(Extracted records)
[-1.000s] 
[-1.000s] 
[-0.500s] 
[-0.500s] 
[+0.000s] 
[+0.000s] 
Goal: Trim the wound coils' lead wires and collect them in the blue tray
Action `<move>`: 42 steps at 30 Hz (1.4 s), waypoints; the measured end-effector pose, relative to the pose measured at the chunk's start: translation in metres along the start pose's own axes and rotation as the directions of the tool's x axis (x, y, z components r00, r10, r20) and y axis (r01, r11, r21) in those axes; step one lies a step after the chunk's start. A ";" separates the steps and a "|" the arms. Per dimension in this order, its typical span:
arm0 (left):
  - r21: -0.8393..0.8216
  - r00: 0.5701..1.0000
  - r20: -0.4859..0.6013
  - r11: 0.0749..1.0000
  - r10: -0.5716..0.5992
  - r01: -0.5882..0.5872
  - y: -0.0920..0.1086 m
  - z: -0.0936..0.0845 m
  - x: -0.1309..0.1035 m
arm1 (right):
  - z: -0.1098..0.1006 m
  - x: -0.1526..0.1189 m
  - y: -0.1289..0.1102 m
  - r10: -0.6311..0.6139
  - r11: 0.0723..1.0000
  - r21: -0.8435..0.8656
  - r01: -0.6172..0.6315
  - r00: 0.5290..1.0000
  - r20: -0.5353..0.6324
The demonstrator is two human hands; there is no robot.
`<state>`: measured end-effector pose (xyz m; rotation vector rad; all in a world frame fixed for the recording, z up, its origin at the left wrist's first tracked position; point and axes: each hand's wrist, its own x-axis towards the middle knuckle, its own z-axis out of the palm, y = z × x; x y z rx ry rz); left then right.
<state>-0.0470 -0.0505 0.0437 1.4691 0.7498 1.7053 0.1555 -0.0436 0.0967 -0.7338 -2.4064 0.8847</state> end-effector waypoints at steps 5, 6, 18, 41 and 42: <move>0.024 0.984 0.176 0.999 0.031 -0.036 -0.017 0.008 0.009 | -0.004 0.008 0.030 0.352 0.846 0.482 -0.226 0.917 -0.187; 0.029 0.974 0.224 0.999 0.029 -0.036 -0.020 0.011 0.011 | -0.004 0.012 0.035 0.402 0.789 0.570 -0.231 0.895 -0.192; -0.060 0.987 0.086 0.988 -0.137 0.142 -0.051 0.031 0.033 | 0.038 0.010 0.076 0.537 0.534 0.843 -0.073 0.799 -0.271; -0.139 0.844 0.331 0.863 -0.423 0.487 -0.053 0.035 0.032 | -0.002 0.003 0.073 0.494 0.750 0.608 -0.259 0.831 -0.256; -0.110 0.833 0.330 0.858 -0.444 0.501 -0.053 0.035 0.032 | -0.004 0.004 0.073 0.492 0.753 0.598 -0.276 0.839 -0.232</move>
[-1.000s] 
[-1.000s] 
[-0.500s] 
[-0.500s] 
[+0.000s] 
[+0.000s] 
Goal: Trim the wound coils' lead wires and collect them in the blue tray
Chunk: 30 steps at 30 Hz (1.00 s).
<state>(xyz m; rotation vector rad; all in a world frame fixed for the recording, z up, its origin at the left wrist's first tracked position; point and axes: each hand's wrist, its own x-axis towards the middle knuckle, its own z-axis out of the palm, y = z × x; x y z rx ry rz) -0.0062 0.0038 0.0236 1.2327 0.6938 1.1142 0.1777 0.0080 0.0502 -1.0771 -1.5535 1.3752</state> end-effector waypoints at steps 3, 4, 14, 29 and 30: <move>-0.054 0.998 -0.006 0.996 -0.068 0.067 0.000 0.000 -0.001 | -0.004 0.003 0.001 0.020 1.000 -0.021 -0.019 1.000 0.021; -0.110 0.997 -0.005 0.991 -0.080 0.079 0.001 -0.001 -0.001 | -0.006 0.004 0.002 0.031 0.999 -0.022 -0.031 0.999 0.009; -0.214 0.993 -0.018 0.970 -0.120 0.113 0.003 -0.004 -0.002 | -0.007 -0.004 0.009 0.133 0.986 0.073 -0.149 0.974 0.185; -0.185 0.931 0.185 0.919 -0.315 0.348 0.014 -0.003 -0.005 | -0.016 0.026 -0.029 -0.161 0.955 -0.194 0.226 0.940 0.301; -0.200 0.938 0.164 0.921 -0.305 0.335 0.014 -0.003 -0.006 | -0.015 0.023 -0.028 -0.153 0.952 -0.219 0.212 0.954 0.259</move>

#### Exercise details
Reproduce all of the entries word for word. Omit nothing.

#### Answer section
[-1.000s] 
[-1.000s] 
[-0.500s] 
[-0.500s] 
[+0.000s] 
[+0.000s] 
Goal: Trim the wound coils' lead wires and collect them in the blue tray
Action `<move>`: 42 steps at 30 Hz (1.4 s), waypoints; the measured end-effector pose, relative to the pose measured at the chunk's start: translation in metres along the start pose's own axes and rotation as the directions of the tool's x axis (x, y, z components r00, r10, r20) and y axis (r01, r11, r21) in those axes; step one lies a step after the chunk's start. A ";" separates the steps and a "|" the arms. Per dimension in this order, its typical span:
arm0 (left):
  - r21: -0.8393..0.8216
  - r00: 0.5701..1.0000
  - r20: -0.4859..0.6013
  - r11: 0.0749..1.0000
  - r10: -0.5716..0.5992
  - r01: -0.5882..0.5872
  - y: -0.0920..0.1086 m
  - z: -0.0936..0.0845 m
  - x: -0.1309..0.1035 m
arm1 (right):
  - z: -0.1098..0.1006 m
  - x: -0.1526..0.1189 m
  - y: -0.1289..0.1102 m
  - r10: -0.6311..0.6139
  - r11: 0.0723..1.0000
  - r21: -0.8435..0.8656
  - r01: -0.6172..0.6315
  - r00: 0.5290..1.0000
  - r20: -0.5353..0.6324
The demonstrator is two human hands; there is no robot.
`<state>`: measured end-effector pose (xyz m; rotation vector rad; all in a world frame fixed for the recording, z up, its origin at the left wrist's first tracked position; point and axes: each hand's wrist, its own x-axis towards the middle knuckle, its own z-axis out of the palm, y = z × x; x y z rx ry rz); left then right.
<state>-0.0470 -0.0505 0.0437 1.4691 0.7498 1.7053 0.1555 -0.0436 0.0967 -0.7338 -2.4064 0.8847</state> end-effector waypoints at steps 5, 6, 18, 41 and 42: <move>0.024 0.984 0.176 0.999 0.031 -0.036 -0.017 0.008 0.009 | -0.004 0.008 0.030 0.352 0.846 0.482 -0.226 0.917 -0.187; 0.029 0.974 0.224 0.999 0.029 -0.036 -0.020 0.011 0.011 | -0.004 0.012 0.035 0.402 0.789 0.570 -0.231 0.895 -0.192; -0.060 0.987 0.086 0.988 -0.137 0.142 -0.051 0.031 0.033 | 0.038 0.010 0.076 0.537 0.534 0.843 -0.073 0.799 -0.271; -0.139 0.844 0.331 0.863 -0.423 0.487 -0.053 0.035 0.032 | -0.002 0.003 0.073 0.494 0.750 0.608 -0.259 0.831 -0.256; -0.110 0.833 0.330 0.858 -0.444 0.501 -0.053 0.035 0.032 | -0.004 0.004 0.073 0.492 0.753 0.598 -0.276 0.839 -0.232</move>
[-1.000s] 
[-1.000s] 
[-0.500s] 
[-0.500s] 
[+0.000s] 
[+0.000s] 
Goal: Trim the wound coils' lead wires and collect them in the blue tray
Chunk: 30 steps at 30 Hz (1.00 s).
<state>(xyz m; rotation vector rad; all in a world frame fixed for the recording, z up, its origin at the left wrist's first tracked position; point and axes: each hand's wrist, its own x-axis towards the middle knuckle, its own z-axis out of the palm, y = z × x; x y z rx ry rz) -0.0062 0.0038 0.0236 1.2327 0.6938 1.1142 0.1777 0.0080 0.0502 -1.0771 -1.5535 1.3752</state> end-effector waypoints at steps 3, 4, 14, 29 and 30: <move>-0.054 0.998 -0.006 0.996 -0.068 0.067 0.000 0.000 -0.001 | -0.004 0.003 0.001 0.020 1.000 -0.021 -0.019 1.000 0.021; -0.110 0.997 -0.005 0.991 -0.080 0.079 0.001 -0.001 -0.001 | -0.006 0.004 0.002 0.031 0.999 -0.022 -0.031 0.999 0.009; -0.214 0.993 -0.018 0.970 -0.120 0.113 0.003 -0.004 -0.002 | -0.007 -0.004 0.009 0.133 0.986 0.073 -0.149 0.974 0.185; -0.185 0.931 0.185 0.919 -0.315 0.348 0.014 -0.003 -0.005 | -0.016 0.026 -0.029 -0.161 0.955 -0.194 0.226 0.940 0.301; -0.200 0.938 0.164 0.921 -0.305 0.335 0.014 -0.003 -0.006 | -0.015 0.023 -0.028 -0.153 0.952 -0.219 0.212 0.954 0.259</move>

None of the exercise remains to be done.